= ABOUT THIS EXERCISE =
A bare number is all that is needed: how many lines below contain the string "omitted"?

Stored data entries

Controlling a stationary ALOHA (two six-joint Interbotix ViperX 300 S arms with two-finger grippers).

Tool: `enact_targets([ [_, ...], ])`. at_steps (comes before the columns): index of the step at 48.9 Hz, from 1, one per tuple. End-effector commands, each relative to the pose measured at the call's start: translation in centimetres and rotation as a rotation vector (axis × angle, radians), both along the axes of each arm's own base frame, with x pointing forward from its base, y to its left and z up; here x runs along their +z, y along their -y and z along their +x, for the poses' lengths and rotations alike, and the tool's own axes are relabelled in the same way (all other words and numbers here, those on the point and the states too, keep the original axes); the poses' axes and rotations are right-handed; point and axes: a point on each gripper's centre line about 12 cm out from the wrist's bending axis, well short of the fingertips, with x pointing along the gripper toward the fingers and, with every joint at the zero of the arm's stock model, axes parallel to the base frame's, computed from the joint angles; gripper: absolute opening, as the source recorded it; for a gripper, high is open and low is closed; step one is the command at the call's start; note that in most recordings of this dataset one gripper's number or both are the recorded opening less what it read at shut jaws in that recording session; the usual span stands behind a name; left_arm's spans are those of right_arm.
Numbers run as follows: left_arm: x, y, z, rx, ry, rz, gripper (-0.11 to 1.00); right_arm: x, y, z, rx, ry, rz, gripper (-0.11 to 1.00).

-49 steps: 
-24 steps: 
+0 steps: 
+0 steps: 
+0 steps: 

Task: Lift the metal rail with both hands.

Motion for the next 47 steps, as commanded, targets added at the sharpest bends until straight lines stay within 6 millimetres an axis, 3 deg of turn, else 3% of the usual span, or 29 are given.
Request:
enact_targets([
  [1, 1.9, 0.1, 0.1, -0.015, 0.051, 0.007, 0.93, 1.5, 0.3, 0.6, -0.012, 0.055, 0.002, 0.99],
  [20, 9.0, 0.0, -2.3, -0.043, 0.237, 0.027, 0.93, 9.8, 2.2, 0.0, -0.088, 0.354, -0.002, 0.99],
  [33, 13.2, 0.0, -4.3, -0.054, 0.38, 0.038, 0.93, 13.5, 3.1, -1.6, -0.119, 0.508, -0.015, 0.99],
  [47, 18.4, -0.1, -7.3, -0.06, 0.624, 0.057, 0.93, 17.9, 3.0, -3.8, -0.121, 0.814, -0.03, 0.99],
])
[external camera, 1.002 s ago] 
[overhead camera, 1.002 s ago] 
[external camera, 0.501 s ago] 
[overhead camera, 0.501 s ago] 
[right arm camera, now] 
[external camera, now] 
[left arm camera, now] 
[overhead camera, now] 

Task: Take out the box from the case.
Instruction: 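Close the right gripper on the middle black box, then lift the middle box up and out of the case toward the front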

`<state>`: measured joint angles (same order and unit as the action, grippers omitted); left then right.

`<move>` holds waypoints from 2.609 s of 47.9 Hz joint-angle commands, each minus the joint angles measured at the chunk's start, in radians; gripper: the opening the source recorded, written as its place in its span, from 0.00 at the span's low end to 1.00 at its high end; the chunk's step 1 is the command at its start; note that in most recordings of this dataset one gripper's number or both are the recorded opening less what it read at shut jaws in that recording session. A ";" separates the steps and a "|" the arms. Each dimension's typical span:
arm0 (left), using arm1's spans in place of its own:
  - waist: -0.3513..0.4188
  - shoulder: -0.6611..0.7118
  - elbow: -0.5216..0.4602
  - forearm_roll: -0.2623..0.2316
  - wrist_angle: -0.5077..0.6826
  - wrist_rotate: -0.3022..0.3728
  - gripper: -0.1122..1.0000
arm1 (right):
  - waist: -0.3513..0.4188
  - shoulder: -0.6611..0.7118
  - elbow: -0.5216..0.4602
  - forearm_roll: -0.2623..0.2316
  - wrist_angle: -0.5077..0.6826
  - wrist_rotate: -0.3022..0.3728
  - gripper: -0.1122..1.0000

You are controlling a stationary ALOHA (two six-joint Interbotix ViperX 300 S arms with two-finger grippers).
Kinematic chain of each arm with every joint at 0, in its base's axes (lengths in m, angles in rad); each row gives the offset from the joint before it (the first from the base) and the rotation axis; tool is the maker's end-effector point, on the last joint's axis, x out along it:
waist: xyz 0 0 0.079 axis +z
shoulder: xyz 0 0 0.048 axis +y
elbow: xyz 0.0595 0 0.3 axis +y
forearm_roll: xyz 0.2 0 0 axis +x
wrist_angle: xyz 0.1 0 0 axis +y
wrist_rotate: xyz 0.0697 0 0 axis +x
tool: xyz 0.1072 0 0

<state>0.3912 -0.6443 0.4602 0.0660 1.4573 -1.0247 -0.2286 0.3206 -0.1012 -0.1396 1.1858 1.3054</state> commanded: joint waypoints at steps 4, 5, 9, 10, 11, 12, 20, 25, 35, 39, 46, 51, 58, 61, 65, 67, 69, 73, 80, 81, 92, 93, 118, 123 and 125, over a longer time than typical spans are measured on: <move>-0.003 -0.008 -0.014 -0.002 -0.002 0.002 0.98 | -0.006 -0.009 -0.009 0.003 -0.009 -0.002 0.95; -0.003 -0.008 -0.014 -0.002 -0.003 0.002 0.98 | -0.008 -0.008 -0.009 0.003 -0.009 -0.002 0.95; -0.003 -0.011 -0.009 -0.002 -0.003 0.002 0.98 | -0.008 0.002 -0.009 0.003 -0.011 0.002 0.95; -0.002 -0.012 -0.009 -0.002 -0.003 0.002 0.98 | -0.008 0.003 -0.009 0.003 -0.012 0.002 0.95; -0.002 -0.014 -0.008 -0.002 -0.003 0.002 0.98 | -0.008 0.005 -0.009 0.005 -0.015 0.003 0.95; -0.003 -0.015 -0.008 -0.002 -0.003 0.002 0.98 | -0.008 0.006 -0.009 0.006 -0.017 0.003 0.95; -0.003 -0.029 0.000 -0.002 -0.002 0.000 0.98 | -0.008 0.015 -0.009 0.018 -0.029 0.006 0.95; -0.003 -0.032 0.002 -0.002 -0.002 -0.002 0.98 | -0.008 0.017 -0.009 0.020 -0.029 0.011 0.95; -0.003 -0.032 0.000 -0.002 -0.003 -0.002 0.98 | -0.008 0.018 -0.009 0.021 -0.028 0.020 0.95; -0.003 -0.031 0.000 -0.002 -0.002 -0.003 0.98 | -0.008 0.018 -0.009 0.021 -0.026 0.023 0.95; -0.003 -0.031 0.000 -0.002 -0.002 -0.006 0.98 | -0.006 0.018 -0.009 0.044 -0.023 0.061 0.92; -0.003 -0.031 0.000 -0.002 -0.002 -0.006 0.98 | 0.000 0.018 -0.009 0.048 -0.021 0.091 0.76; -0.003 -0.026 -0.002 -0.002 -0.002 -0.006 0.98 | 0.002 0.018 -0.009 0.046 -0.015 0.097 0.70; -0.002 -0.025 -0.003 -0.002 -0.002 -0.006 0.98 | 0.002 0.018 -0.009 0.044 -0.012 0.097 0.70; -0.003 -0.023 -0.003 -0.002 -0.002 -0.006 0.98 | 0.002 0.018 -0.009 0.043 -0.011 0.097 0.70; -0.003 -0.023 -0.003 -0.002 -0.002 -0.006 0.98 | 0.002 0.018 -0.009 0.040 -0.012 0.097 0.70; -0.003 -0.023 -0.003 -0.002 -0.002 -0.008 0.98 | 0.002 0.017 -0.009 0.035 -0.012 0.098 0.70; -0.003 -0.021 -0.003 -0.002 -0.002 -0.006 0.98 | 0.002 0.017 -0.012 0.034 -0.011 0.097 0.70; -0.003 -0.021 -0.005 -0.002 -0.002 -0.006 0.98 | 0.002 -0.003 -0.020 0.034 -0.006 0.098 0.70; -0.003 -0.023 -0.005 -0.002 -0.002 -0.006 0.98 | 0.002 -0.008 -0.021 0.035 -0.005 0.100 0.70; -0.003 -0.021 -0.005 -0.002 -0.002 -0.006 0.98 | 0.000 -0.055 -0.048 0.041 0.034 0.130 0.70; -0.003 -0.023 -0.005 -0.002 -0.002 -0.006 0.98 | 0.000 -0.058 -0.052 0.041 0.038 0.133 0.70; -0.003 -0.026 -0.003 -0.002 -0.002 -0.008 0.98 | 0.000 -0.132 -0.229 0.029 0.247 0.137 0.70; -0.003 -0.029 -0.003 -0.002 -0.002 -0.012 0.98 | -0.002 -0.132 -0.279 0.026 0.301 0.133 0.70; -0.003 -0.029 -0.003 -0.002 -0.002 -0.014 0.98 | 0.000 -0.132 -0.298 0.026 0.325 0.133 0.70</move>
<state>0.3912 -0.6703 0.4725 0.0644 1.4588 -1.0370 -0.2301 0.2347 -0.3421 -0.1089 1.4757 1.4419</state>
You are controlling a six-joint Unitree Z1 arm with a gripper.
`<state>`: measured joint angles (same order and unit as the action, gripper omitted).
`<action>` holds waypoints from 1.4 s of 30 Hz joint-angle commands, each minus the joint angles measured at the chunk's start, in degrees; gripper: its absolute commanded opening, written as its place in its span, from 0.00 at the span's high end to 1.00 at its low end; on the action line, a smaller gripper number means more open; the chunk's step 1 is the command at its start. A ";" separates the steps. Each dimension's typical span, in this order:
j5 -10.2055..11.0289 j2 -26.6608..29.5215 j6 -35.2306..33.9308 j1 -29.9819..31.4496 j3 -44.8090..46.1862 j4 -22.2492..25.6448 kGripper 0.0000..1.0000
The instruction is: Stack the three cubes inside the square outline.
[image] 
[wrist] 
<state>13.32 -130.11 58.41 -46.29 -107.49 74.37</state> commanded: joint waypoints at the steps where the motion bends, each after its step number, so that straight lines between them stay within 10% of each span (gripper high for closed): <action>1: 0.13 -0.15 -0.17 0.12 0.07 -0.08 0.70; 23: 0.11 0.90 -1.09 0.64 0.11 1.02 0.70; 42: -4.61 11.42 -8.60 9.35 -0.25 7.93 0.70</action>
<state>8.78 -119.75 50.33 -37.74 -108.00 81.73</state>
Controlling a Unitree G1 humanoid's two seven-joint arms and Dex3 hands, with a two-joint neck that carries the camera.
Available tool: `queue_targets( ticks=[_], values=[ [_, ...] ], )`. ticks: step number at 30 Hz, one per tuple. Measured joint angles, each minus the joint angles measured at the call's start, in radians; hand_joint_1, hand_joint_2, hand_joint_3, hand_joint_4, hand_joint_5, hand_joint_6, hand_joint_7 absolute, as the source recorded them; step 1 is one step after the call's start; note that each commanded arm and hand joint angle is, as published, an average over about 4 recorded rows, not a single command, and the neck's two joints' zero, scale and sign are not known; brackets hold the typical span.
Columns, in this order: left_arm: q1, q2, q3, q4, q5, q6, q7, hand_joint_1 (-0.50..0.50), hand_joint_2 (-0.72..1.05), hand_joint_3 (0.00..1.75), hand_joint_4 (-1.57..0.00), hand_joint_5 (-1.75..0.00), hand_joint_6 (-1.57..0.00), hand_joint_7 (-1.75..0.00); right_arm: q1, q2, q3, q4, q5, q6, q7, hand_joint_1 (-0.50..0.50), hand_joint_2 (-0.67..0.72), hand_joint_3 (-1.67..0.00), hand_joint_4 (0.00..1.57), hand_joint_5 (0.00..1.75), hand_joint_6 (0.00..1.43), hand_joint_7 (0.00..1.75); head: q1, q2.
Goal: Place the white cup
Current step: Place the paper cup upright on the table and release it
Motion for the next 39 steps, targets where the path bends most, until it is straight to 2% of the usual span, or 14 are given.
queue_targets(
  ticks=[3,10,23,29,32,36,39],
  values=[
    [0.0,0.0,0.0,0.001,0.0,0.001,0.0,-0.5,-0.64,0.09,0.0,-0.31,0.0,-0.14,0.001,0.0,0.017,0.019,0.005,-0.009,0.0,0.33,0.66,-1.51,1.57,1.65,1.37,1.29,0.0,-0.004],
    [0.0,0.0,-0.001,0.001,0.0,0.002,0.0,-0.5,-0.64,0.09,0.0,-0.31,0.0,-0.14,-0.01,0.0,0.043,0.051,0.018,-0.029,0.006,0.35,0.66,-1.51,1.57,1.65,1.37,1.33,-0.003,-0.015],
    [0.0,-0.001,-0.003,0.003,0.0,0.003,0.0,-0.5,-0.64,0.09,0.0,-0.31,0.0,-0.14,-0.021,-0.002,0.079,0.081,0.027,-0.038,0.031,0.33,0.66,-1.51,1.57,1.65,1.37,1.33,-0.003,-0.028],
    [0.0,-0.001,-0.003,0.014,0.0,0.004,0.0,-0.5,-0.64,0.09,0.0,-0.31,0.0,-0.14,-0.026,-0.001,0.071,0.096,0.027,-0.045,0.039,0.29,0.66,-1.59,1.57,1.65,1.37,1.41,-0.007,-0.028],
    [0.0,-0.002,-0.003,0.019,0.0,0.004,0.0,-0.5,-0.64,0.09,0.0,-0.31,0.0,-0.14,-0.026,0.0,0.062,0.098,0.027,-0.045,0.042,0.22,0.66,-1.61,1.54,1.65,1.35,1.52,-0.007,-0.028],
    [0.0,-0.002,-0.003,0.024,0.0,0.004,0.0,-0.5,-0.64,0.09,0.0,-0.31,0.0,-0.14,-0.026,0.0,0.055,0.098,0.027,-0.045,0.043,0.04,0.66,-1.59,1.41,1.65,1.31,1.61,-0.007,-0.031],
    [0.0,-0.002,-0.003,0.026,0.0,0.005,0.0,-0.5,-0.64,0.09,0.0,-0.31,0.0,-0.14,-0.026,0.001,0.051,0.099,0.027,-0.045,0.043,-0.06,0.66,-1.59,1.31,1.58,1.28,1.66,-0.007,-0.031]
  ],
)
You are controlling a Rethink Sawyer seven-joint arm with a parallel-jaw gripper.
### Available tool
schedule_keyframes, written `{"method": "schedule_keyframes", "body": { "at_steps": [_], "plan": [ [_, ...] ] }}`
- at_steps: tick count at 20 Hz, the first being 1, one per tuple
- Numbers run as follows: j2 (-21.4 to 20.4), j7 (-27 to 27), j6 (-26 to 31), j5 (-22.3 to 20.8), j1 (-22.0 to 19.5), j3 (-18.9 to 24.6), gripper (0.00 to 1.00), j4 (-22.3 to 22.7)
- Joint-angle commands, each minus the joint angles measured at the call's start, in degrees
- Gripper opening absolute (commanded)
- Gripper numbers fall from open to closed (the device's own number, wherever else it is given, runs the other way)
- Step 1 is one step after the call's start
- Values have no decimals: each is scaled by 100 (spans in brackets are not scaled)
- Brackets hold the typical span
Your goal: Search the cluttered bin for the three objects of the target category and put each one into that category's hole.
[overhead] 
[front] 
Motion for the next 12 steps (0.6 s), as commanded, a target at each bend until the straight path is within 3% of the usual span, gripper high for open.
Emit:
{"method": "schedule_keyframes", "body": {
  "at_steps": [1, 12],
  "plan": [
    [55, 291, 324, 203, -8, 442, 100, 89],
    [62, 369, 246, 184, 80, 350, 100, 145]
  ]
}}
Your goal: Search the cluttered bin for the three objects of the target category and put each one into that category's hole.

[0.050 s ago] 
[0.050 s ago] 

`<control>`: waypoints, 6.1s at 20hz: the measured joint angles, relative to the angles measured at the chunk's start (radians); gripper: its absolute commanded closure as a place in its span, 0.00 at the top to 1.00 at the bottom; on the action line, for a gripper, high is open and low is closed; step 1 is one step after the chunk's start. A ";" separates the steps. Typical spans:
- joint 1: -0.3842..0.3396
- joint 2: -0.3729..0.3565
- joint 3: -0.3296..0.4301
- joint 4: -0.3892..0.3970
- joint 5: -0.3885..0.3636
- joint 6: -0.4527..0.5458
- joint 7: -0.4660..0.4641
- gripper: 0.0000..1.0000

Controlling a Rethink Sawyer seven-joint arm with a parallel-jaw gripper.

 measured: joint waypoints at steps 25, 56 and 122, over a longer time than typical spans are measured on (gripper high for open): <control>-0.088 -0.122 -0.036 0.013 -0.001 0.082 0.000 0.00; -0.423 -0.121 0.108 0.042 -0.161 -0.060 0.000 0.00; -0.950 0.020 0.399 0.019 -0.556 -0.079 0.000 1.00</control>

= THE ANSWER =
2